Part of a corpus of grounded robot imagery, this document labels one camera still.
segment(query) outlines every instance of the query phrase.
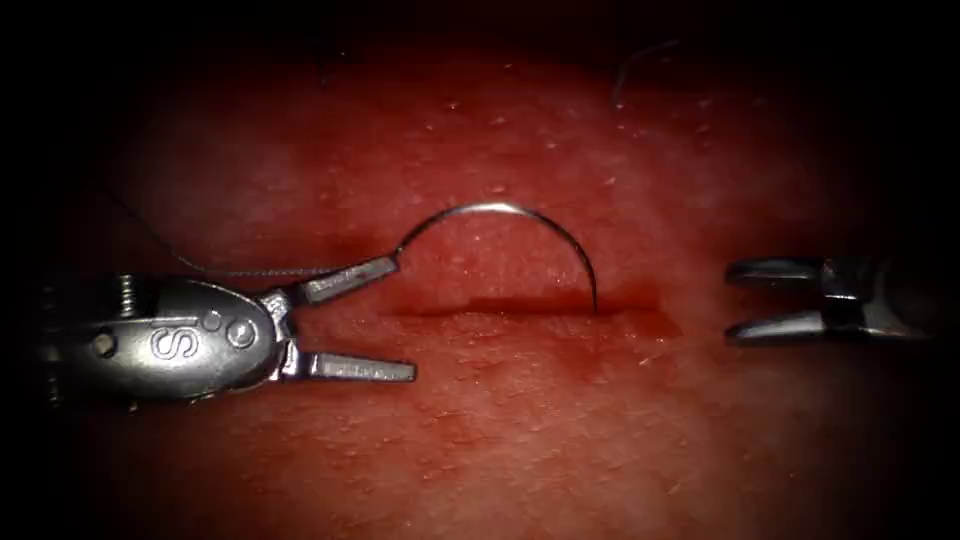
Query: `metal jaw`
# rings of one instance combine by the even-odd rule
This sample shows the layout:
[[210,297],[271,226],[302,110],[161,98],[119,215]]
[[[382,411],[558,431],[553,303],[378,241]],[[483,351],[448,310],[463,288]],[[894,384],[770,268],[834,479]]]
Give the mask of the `metal jaw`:
[[364,287],[399,269],[393,256],[378,257],[358,265],[324,274],[293,287],[274,289],[258,300],[270,314],[277,336],[277,368],[269,380],[340,380],[369,382],[413,382],[415,364],[399,360],[376,360],[331,352],[302,352],[297,344],[291,312],[299,305],[329,302],[342,294]]
[[820,308],[755,319],[725,332],[733,345],[780,345],[822,339],[923,340],[929,336],[891,309],[886,279],[890,261],[868,258],[767,257],[727,267],[731,285],[813,290]]

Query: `skin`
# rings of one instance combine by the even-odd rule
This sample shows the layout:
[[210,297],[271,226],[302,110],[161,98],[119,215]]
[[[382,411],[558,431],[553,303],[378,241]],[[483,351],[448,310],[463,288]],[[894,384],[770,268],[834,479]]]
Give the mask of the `skin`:
[[[399,274],[298,313],[304,349],[412,360],[415,384],[267,384],[193,406],[68,412],[70,478],[96,489],[62,489],[91,498],[89,527],[156,538],[886,530],[877,516],[899,504],[910,454],[903,371],[861,347],[722,340],[734,322],[803,304],[725,286],[728,261],[871,245],[873,210],[856,203],[850,156],[812,120],[822,109],[806,89],[681,47],[631,66],[613,107],[624,58],[613,47],[564,62],[444,35],[357,39],[344,52],[319,67],[213,52],[197,61],[205,69],[148,86],[112,185],[180,252],[226,269],[355,262],[445,207],[516,202],[583,244],[599,313],[549,230],[450,219],[403,254]],[[54,258],[184,272],[99,194],[83,197],[76,206],[101,211],[51,235]],[[105,241],[70,240],[79,234]]]

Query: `red skin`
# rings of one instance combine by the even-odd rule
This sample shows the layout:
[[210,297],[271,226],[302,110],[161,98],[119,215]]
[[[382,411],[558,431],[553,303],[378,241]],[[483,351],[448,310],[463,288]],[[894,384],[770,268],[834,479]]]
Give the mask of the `red skin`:
[[[323,68],[325,86],[307,63],[250,63],[158,92],[116,185],[225,268],[353,262],[444,207],[517,202],[582,242],[601,313],[541,225],[451,219],[398,275],[298,314],[306,348],[414,360],[415,384],[80,415],[109,507],[137,499],[130,522],[168,538],[850,532],[855,479],[893,459],[873,444],[883,388],[849,351],[722,341],[770,311],[722,283],[727,261],[827,253],[856,229],[796,96],[682,52],[637,62],[621,110],[609,71],[517,48],[348,52],[362,63]],[[182,271],[121,214],[102,225],[115,243],[91,249],[112,263]]]

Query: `curved needle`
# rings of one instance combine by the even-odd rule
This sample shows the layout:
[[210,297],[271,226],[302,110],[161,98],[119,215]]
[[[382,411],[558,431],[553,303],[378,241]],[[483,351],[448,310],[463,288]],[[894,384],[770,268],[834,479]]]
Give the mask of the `curved needle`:
[[400,243],[397,245],[397,249],[394,251],[394,254],[399,255],[402,253],[403,250],[405,250],[414,239],[423,234],[424,231],[448,217],[458,214],[478,214],[487,212],[497,214],[514,214],[532,218],[540,223],[543,223],[553,230],[553,232],[560,235],[561,238],[566,240],[567,243],[573,247],[573,250],[577,253],[577,257],[580,258],[580,262],[583,263],[583,267],[587,271],[587,279],[590,280],[590,298],[593,303],[593,311],[594,313],[597,312],[597,275],[593,271],[593,264],[590,263],[590,257],[587,256],[587,252],[583,249],[583,246],[580,245],[580,242],[578,242],[569,231],[561,227],[556,221],[553,221],[536,210],[531,210],[529,208],[524,208],[522,206],[505,202],[471,203],[464,204],[462,206],[454,206],[453,208],[447,208],[446,210],[438,212],[421,221],[416,227],[408,232],[407,235],[400,240]]

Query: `screw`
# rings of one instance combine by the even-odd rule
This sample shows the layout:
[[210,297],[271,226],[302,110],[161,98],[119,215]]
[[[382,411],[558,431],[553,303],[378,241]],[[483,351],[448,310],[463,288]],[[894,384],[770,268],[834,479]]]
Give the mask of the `screw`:
[[110,358],[113,353],[117,352],[117,338],[106,332],[100,332],[94,336],[91,344],[93,345],[93,351],[100,358]]
[[253,323],[248,320],[238,320],[227,326],[227,341],[238,349],[246,349],[253,345],[257,338],[257,332]]
══════
> **What the task requires**
Each line of the listing is to be retyped exactly, and its pictures are to be dropped.

> **Exercise response**
Part of a corpus of grounded robot imagery, this document labels one camera still.
segment(query) outlines every instance of the query phrase.
Query: `metal jaw`
# rings of one instance combine by the even-odd rule
This sample shows the layout:
[[210,297],[271,226],[302,110],[161,98],[119,215]]
[[[382,411],[558,431],[553,303],[378,241]],[[483,351],[448,310],[463,288]],[[894,384],[770,268],[834,479]]]
Give the mask of the `metal jaw`:
[[364,287],[399,269],[393,256],[378,257],[358,265],[324,274],[293,287],[274,289],[258,300],[270,314],[277,336],[277,368],[269,380],[340,380],[369,382],[413,382],[415,364],[399,360],[376,360],[331,352],[302,352],[297,344],[291,312],[299,305],[329,302],[342,294]]
[[820,308],[755,319],[725,332],[733,345],[780,345],[822,339],[923,340],[929,336],[891,309],[886,279],[890,261],[868,258],[767,257],[727,267],[731,285],[813,290]]

Query: `skin`
# rings of one instance combine by the even-odd rule
This sample shows the layout:
[[210,297],[271,226],[302,110],[161,98],[119,215]]
[[[382,411],[558,431],[553,303],[378,241]],[[483,351],[448,310],[463,288]],[[894,384],[770,268],[834,479]]]
Give the mask of the `skin`:
[[[399,274],[298,313],[304,349],[412,360],[415,384],[267,384],[193,406],[68,412],[70,478],[96,489],[62,489],[91,498],[89,527],[156,538],[886,530],[877,516],[899,504],[910,454],[903,371],[861,347],[722,340],[734,322],[803,304],[725,286],[728,261],[871,245],[873,210],[856,203],[850,156],[812,120],[822,109],[806,89],[681,47],[631,66],[613,107],[624,58],[613,47],[564,62],[444,35],[357,39],[344,52],[319,67],[213,52],[197,61],[205,69],[148,86],[112,185],[180,252],[226,269],[355,262],[445,207],[516,202],[583,244],[599,313],[549,230],[450,219],[403,254]],[[54,258],[184,272],[99,194],[83,197],[76,206],[101,211],[51,235]],[[105,241],[70,240],[79,234]]]

Query: `red skin`
# rings of one instance combine by the even-odd rule
This sample shows the layout:
[[210,297],[271,226],[302,110],[161,98],[119,215]]
[[[382,411],[558,431],[553,303],[378,241]],[[483,351],[448,310],[463,288]],[[894,384],[770,268],[834,479]]]
Give the mask of the `red skin`:
[[[323,68],[325,86],[307,63],[250,63],[158,92],[116,185],[225,268],[353,262],[444,207],[517,202],[582,242],[601,313],[541,225],[451,219],[398,275],[298,314],[306,348],[414,360],[415,384],[80,415],[109,507],[137,499],[130,522],[168,538],[850,532],[855,479],[893,459],[873,444],[883,388],[849,351],[722,341],[770,311],[722,283],[727,261],[827,253],[856,229],[796,96],[682,52],[637,62],[621,110],[609,71],[517,48],[348,52],[362,63]],[[182,271],[121,214],[102,225],[115,243],[91,249],[112,263]]]

Query: `curved needle`
# rings of one instance combine by the even-odd rule
This sample shows the layout:
[[210,297],[271,226],[302,110],[161,98],[119,215]]
[[[382,411],[558,431],[553,303],[378,241]],[[483,351],[448,310],[463,288]],[[894,384],[770,268],[834,479]]]
Give the mask of the `curved needle`:
[[400,243],[397,245],[397,249],[394,251],[394,254],[399,255],[402,253],[403,250],[405,250],[414,239],[423,234],[424,231],[448,217],[458,214],[478,214],[487,212],[497,214],[514,214],[532,218],[540,223],[543,223],[553,230],[553,232],[560,235],[561,238],[566,240],[567,243],[573,247],[573,250],[577,253],[577,257],[580,258],[580,262],[583,263],[583,267],[587,271],[587,279],[590,280],[590,298],[593,303],[593,311],[594,313],[597,312],[597,275],[593,271],[593,264],[590,263],[590,257],[587,256],[587,252],[583,249],[583,246],[580,245],[580,242],[578,242],[569,231],[561,227],[556,221],[553,221],[536,210],[531,210],[529,208],[524,208],[522,206],[505,202],[471,203],[464,204],[462,206],[454,206],[453,208],[447,208],[446,210],[438,212],[421,221],[416,227],[408,232],[407,235],[400,240]]

Query: `screw`
# rings of one instance combine by the even-odd rule
This sample shows the layout:
[[210,297],[271,226],[302,110],[161,98],[119,215]]
[[[382,411],[558,431],[553,303],[378,241]],[[483,351],[448,310],[463,288]],[[894,384],[770,268],[834,479]]]
Give the mask of the `screw`:
[[110,358],[113,353],[117,352],[117,338],[106,332],[100,332],[94,336],[91,344],[93,345],[93,351],[100,358]]
[[253,323],[248,320],[238,320],[227,326],[227,341],[238,349],[246,349],[253,345],[257,338],[257,332]]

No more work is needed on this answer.